*YOUR INSTRUCTIONS*
Only those lines from the one with "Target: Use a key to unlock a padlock" through the last line of the material belong in the answer, each repeated exactly.

====

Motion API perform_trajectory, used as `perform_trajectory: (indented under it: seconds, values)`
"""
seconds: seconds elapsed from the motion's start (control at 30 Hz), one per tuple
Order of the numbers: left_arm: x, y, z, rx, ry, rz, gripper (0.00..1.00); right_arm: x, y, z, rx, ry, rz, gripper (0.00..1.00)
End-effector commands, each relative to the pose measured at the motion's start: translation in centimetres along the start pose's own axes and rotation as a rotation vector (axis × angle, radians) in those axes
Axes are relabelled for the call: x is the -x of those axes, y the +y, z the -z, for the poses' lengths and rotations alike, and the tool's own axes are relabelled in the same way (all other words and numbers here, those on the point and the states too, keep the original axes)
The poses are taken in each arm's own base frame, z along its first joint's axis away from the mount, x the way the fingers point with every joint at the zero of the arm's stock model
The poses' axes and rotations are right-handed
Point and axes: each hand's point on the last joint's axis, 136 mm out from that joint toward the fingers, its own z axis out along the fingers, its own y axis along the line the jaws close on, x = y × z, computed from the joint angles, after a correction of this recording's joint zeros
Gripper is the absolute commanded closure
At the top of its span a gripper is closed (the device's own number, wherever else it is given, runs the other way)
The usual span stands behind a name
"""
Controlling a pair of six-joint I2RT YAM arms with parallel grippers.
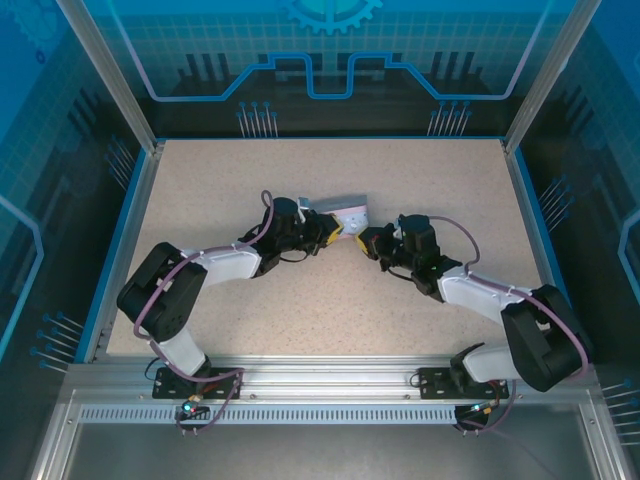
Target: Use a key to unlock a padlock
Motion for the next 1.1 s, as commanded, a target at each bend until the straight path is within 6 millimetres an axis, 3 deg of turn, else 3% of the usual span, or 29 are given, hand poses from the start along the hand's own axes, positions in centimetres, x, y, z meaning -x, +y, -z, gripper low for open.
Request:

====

*SOLUTION FOR THIS PROBLEM*
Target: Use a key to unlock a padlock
Motion for the next 1.1 s, as commanded, a target at each bend until the straight path is within 6 millimetres an axis, 3 deg of turn, else 3% of the usual span, or 29 are given, hand poses from the start along the hand's own axes, positions in centimetres, x, y, z meaning -x, +y, -z, gripper low for open.
Request:

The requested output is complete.